# -*- encoding: utf-8; frozen_string_literal: true -*-
#
#--
# This file is part of HexaPDF.
#
# HexaPDF - A Versatile PDF Creation and Manipulation Library For Ruby
# Copyright (C) 2014-2020 Thomas Leitner
#
# HexaPDF is free software: you can redistribute it and/or modify it
# under the terms of the GNU Affero General Public License version 3 as
# published by the Free Software Foundation with the addition of the
# following permission added to Section 15 as permitted in Section 7(a):
# FOR ANY PART OF THE COVERED WORK IN WHICH THE COPYRIGHT IS OWNED BY
# THOMAS LEITNER, THOMAS LEITNER DISCLAIMS THE WARRANTY OF NON
# INFRINGEMENT OF THIRD PARTY RIGHTS.
#
# HexaPDF is distributed in the hope that it will be useful, but WITHOUT
# ANY WARRANTY; without even the implied warranty of MERCHANTABILITY or
# FITNESS FOR A PARTICULAR PURPOSE. See the GNU Affero General Public
# License for more details.
#
# You should have received a copy of the GNU Affero General Public License
# along with HexaPDF. If not, see .
#
# The interactive user interfaces in modified source and object code
# versions of HexaPDF must display Appropriate Legal Notices, as required
# under Section 5 of the GNU Affero General Public License version 3.
#
# In accordance with Section 7(b) of the GNU Affero General Public
# License, a covered work must retain the producer line in every PDF that
# is created or manipulated using HexaPDF.
#
# If the GNU Affero General Public License doesn't fit your need,
# commercial licenses are available at .
#++
require 'hexapdf/error'
require 'hexapdf/stream'
require 'hexapdf/xref_section'
require 'hexapdf/type/trailer'
module HexaPDF
module Type
# Represents PDF type XRef, cross-reference streams.
#
# A cross-reference stream is used as a more compact representation for an cross-reference
# section and trailer dictionary.

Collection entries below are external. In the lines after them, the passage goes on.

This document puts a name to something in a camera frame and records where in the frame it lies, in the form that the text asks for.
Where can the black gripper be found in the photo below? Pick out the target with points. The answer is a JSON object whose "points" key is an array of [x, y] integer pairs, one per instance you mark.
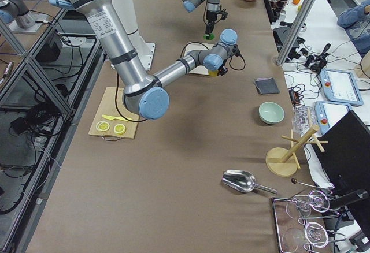
{"points": [[221, 70], [210, 18]]}

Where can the green lime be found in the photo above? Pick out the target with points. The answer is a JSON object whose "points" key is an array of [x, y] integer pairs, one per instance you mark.
{"points": [[208, 36]]}

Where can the yellow lemon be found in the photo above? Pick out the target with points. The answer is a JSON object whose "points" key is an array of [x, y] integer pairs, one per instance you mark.
{"points": [[213, 73]]}

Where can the cream rectangular tray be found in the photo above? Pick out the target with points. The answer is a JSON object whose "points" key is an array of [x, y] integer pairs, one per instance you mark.
{"points": [[199, 69]]}

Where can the grey folded cloth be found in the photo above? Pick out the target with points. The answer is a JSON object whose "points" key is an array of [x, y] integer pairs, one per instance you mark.
{"points": [[266, 86]]}

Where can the mint green bowl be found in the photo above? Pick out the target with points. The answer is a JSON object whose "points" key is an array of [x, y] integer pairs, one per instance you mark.
{"points": [[271, 113]]}

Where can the clear plastic bag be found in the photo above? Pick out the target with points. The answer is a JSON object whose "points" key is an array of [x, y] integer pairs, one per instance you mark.
{"points": [[303, 118]]}

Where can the wooden mug tree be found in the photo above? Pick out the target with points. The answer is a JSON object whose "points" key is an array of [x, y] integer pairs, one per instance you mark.
{"points": [[284, 162]]}

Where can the metal scoop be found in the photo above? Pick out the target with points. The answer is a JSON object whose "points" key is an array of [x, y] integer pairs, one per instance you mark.
{"points": [[243, 181]]}

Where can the right teach pendant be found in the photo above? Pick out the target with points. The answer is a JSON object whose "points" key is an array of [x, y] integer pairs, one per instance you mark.
{"points": [[329, 113]]}

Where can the teach pendant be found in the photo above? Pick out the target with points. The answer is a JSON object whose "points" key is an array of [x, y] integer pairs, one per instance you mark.
{"points": [[329, 113], [340, 86]]}

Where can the wooden cutting board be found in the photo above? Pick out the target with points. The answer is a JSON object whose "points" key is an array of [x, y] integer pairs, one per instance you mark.
{"points": [[109, 106]]}

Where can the lemon slice by knife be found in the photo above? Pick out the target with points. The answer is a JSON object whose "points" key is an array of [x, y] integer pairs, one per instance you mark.
{"points": [[119, 129]]}

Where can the left teach pendant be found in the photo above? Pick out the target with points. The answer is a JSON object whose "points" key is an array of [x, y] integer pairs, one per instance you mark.
{"points": [[340, 86]]}

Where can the yellow plastic knife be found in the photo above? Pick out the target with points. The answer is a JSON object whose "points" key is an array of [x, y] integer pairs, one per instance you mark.
{"points": [[108, 117]]}

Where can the seated person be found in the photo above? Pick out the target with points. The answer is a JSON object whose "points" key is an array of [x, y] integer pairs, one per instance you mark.
{"points": [[355, 21]]}

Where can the black monitor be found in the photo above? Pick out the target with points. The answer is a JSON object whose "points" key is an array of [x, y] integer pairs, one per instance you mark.
{"points": [[345, 160]]}

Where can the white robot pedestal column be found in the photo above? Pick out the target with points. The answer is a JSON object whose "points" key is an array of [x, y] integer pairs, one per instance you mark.
{"points": [[126, 13]]}

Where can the aluminium frame post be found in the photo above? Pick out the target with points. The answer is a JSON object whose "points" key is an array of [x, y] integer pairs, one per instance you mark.
{"points": [[294, 31]]}

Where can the lemon slice near handle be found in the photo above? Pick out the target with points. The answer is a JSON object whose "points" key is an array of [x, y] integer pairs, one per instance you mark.
{"points": [[102, 126]]}

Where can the wire glass rack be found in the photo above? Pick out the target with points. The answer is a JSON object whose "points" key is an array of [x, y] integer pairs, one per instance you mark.
{"points": [[299, 223]]}

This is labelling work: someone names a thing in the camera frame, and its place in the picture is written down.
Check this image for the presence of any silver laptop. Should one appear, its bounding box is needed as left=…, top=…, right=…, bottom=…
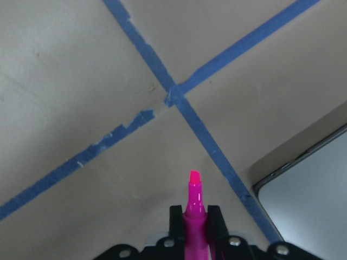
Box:
left=254, top=126, right=346, bottom=259

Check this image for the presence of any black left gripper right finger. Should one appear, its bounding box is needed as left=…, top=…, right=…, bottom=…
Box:
left=207, top=205, right=229, bottom=241

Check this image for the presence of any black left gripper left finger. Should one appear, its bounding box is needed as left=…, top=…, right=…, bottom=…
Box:
left=169, top=205, right=185, bottom=240

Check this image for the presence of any pink highlighter pen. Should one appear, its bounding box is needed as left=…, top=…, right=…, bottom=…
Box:
left=183, top=170, right=209, bottom=259

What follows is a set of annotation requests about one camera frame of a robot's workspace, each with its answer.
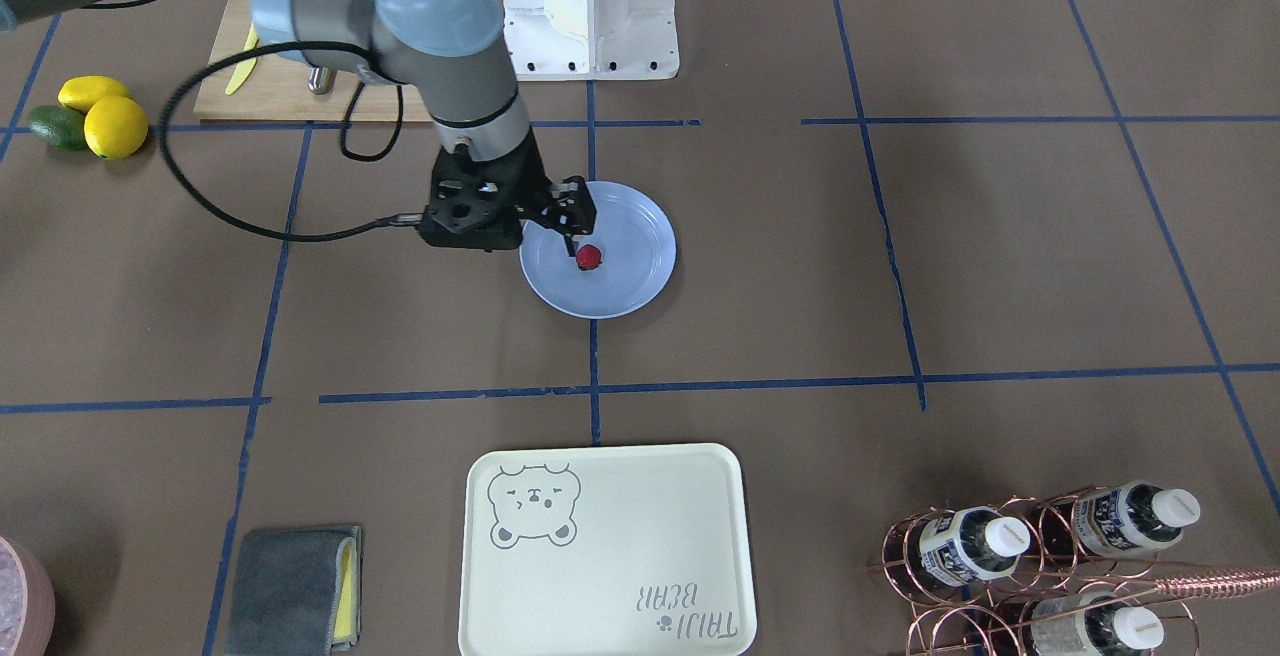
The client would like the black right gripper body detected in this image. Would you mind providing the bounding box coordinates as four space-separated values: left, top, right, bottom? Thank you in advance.
416 131 596 252

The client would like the red strawberry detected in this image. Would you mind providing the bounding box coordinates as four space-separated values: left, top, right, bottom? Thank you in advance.
573 243 603 272

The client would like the blue plate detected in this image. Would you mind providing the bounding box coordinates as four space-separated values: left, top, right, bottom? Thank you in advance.
518 181 677 320

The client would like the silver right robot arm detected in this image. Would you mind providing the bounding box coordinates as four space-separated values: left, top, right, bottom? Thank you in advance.
3 0 596 252

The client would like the steel muddler black cap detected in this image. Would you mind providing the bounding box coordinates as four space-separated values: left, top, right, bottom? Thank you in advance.
307 67 337 96

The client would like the wooden cutting board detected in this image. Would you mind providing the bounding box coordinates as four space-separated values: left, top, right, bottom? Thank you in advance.
193 0 433 123

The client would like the yellow plastic knife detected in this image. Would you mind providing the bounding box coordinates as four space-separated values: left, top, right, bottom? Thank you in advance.
223 24 260 96

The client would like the cream bear tray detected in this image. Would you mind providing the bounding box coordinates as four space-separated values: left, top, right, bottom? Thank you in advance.
458 443 758 655

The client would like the yellow lemon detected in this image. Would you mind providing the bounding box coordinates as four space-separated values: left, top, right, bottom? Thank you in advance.
58 74 131 114
84 95 150 160

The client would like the green avocado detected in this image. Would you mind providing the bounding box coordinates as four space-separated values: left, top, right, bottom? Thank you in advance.
27 105 88 151

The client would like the grey folded cloth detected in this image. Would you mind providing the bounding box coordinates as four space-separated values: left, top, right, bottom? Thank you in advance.
224 524 364 655

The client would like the tea bottle white cap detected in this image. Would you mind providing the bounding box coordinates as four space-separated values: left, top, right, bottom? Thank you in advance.
914 507 1033 588

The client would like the pink bowl with ice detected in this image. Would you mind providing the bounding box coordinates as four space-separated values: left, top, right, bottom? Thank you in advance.
1 537 56 655

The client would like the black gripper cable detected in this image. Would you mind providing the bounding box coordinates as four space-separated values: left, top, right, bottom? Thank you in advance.
157 41 426 243

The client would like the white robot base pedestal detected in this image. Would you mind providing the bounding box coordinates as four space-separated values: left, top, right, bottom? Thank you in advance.
503 0 681 82

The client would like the copper wire bottle rack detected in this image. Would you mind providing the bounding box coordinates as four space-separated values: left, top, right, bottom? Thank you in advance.
869 486 1277 655

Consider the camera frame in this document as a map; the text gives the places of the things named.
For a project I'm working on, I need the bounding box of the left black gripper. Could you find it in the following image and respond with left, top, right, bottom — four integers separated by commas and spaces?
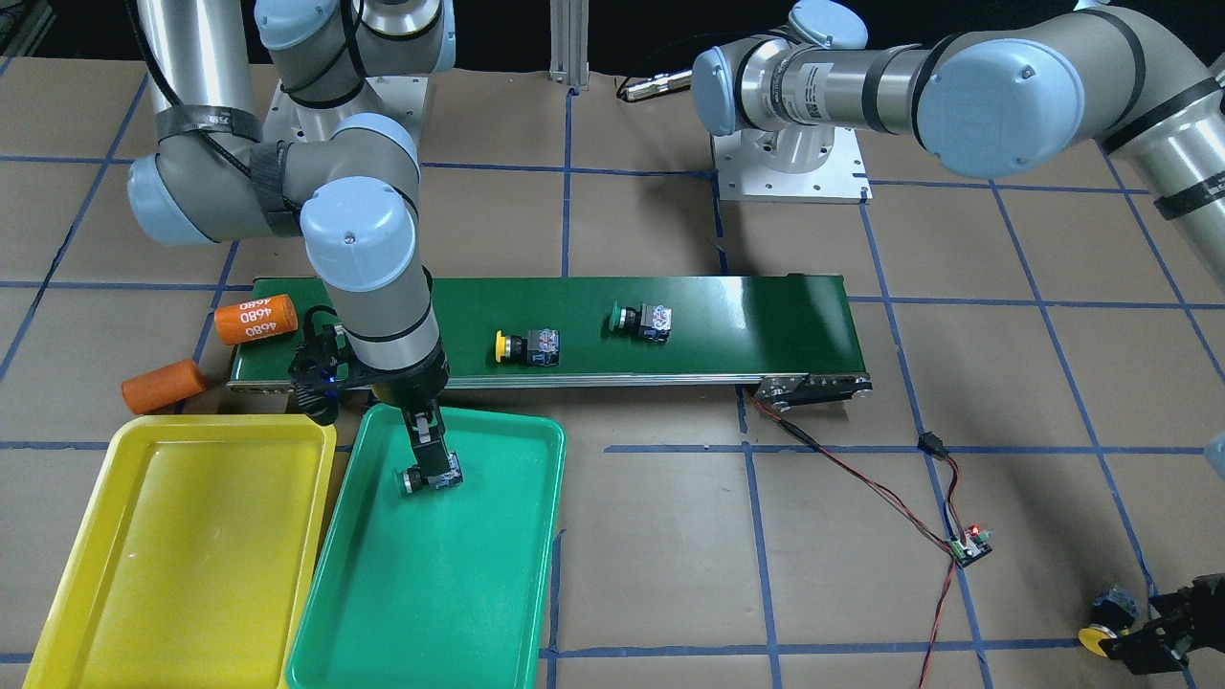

The trailer dictionary is incorporated into the stream
# dictionary and the cross-reference section entries are stored in the stream itself,
# compressed to save space.
#
# == How are Cross-reference Streams Used?
#
# Cross-reference stream objects are only used when parsing or writing a PDF document.
#
# When a file is read and a cross-reference stream is found, it is loaded and its information is
# stored in a HexaPDF::Revision object. So from a user's perspective nothing changes when a
# cross-reference stream instead of a cross-reference section and trailer is encountered.
#
# This also means that all information stored in a cross-reference stream between parsing and
# writing is discarded when the PDF document gets written!
#
# Upon writing a revision it is checked whether that revision contains a cross-reference
# stream object. If it does the cross-reference stream object is updated with the
# cross-reference section and trailer information and then written. Otherwise a normal
# cross-reference section plus trailer are written.
#
# See: PDF1.7 s7.5.8
class XRefStream < HexaPDF::Stream
define_type :XRef
define_field :Type, type: Symbol, default: type, required: true, indirect: false,
version: '1.5'
# Size is not required because it will be auto-filled before the object is written
define_field :Size, type: Integer, indirect: false
define_field :Index, type: PDFArray, indirect: false
define_field :Prev, type: Integer, indirect: false
# W is not required because it will be auto-filled on #update_with_xref_section_and_trailer
define_field :W, type: PDFArray, indirect: false
# Returns an XRefSection that represents the content of this cross-reference stream.
#
# Each invocation returns a new XRefSection object based on the current data in the
# associated stream and dictionary.
def xref_section
index = self[:Index] || [0, self[:Size]]
parse_xref_section(index, self[:W])
end
# Returns a hash with the entries that represent the file trailer part of the
# cross-reference stream's dictionary.
#
# See: Type::Trailer
def trailer
Trailer.each_field.with_object({}) do |(name, _data), hash|
hash[name] = value[name] if key?(name)
end
end
# Makes this cross-reference stream represent the data in the given HexaPDF::XRefSection and
# Type::Trailer.
#
# The +xref_section+ needs to contain an entry for this cross-reference stream and it is
# necessary that this entry is the one with the highest byte position (for calculating the
# correct /W entry).
#
# The given cross-reference section is *not* stored but only used to rewrite the associated
# stream to reflect the cross-reference section. The dictionary is updated with the
# information from the trailer and the needed entries for the cross-reference section.
#
# If there are changes to the cross-reference section or trailer, this method has to be
# invoked again.
def update_with_xref_section_and_trailer(xref_section, trailer)
value.replace(trailer)
value[:Type] = :XRef
write_xref_section_to_stream(xref_section)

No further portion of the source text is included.